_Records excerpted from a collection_
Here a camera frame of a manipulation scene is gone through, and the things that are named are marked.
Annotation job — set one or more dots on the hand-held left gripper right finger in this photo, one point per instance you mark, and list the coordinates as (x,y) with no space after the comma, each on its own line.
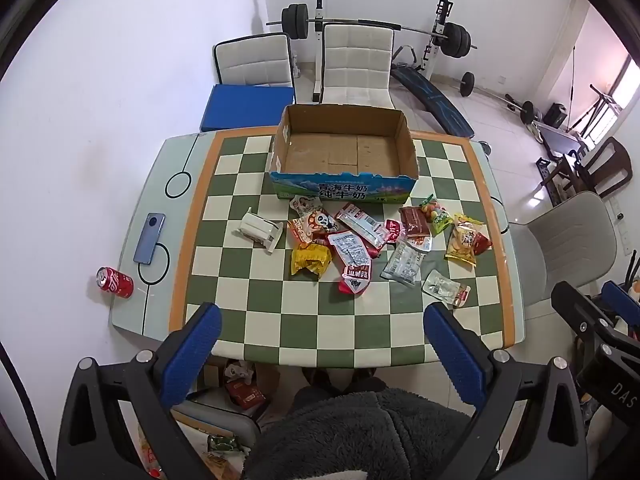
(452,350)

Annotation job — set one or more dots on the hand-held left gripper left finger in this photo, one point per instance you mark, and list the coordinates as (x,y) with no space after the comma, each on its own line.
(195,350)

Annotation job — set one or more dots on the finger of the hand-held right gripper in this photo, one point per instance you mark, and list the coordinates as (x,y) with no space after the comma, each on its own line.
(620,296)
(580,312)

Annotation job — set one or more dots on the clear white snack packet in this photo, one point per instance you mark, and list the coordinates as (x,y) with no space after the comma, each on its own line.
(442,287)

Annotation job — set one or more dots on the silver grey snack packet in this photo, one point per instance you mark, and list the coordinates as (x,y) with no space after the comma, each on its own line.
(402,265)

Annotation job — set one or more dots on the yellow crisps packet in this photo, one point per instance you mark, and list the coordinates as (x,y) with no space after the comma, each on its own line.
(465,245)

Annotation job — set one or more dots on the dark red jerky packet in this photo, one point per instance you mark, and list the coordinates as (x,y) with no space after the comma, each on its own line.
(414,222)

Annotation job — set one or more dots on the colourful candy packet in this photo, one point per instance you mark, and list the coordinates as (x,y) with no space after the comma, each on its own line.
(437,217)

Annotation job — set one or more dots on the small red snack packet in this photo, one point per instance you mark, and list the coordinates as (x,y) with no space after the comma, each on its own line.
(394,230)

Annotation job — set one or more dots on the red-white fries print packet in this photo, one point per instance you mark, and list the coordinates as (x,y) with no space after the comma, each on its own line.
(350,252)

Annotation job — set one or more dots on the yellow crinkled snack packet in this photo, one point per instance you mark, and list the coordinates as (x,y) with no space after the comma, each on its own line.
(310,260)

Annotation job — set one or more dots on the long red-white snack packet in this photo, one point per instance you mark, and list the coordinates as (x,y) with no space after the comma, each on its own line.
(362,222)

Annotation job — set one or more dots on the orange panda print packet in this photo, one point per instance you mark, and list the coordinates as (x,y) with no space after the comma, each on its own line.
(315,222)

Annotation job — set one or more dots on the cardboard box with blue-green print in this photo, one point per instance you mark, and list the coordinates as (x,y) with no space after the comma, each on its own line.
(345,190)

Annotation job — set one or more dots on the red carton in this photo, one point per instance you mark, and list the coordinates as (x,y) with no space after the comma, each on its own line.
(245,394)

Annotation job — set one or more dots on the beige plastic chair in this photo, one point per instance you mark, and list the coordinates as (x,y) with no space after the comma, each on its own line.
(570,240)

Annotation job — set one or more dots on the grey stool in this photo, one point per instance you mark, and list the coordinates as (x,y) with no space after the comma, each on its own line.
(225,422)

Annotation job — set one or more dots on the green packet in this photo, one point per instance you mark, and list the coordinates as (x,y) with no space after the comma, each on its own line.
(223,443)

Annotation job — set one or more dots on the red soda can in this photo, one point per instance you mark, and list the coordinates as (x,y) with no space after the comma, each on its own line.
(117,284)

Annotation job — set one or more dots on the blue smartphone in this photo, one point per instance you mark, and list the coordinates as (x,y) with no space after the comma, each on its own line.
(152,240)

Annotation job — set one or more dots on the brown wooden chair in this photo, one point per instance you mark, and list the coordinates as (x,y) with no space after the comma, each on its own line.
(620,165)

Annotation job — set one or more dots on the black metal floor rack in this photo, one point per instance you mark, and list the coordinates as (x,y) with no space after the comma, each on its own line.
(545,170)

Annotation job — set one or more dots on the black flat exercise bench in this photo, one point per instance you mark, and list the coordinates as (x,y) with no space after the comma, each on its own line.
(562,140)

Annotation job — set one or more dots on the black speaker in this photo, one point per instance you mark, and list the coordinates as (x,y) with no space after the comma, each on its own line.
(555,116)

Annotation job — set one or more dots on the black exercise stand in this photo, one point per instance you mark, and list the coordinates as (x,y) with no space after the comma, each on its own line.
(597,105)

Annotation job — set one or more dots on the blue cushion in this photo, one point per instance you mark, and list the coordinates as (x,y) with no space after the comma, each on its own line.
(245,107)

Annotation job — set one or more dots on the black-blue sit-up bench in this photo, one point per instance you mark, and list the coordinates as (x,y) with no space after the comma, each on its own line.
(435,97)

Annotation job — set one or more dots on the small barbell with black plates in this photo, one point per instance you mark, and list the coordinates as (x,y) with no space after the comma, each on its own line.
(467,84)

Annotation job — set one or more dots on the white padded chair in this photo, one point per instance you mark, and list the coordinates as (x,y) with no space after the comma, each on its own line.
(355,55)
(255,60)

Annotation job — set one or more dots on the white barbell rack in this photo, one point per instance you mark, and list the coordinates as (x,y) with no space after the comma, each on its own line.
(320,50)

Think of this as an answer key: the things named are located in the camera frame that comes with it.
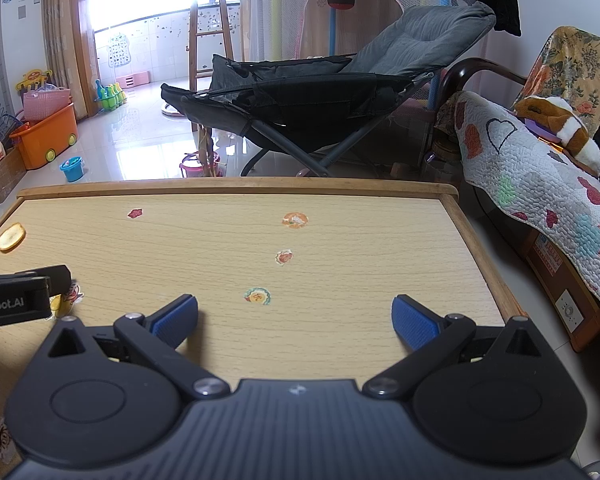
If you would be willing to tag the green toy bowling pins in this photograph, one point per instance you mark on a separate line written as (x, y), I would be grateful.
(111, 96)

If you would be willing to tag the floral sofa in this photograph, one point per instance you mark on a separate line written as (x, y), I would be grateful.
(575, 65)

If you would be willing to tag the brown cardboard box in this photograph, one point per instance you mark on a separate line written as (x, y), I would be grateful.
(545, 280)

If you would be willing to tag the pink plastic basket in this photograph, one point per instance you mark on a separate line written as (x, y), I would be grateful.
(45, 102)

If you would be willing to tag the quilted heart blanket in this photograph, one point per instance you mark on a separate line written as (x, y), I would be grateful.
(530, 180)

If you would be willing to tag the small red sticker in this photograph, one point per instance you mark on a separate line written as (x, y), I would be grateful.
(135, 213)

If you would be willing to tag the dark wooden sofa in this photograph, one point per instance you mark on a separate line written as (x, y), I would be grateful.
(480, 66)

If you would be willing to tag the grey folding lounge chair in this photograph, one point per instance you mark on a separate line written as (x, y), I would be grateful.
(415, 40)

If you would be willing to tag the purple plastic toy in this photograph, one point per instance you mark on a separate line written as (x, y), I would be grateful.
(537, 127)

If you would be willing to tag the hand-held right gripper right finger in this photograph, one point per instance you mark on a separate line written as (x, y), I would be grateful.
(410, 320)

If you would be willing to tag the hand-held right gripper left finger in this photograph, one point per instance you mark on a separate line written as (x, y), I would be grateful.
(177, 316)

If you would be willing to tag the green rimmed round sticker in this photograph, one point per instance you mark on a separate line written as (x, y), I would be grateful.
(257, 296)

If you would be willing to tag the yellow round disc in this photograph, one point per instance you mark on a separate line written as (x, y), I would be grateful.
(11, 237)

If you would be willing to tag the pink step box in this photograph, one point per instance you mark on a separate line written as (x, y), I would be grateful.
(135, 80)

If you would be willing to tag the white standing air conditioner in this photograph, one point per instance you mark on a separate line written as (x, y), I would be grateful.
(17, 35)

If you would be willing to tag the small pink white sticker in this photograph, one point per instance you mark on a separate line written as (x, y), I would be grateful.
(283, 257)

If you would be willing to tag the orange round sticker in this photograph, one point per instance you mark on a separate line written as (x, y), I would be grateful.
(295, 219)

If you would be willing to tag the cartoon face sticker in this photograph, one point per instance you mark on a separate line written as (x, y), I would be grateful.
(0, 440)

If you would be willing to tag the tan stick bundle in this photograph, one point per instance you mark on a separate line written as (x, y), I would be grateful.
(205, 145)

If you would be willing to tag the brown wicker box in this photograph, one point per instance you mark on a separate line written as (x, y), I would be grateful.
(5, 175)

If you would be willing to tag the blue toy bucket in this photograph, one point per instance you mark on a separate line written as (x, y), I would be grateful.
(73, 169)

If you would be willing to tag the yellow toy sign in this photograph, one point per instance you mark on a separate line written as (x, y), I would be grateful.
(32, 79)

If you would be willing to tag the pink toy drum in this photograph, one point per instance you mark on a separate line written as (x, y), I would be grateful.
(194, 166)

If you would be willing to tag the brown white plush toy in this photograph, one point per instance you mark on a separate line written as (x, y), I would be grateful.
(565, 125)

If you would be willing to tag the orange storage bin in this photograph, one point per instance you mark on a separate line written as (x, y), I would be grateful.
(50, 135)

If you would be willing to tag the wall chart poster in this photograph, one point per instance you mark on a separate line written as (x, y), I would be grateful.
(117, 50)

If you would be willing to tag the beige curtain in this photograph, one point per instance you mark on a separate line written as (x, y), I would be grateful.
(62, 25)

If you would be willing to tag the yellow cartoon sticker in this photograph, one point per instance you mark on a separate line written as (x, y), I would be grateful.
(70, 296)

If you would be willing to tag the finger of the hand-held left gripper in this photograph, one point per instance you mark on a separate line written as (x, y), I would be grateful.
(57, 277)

_Required work_
Could you return exactly the lines above from the line with "the black exercise" to the line with "Think of this", both included, and nothing else?

_Solution to this exercise_
Annotation job — set one or more dots on the black exercise stand in this photo, one point per instance you mark, and list the coordinates as (x,y) with no space after the comma, each on its own line.
(597,105)

Annotation job — set one or more dots on the blue cushion in this photo, one point per instance you mark, and list the coordinates as (x,y) with no space after the comma, each on its own line.
(245,107)

Annotation job — set one or more dots on the black-blue sit-up bench in this photo, one point per instance you mark, and list the coordinates as (x,y) with no space after the comma, each on its own line.
(435,97)

Annotation job — set one or more dots on the small barbell with black plates in this photo, one point per instance you mark, and list the coordinates as (x,y) with no space after the comma, each on its own line.
(467,84)

Annotation job — set one or more dots on the white padded chair in this photo, one point per instance you mark, and list the coordinates as (x,y) with no space after the comma, each on its own line.
(355,55)
(255,60)

Annotation job — set one or more dots on the white barbell rack in this photo, one point per instance you mark, and list the coordinates as (x,y) with no space after the comma, each on its own line.
(320,50)

Think of this as an answer key: the things named are located in the camera frame that comes with it.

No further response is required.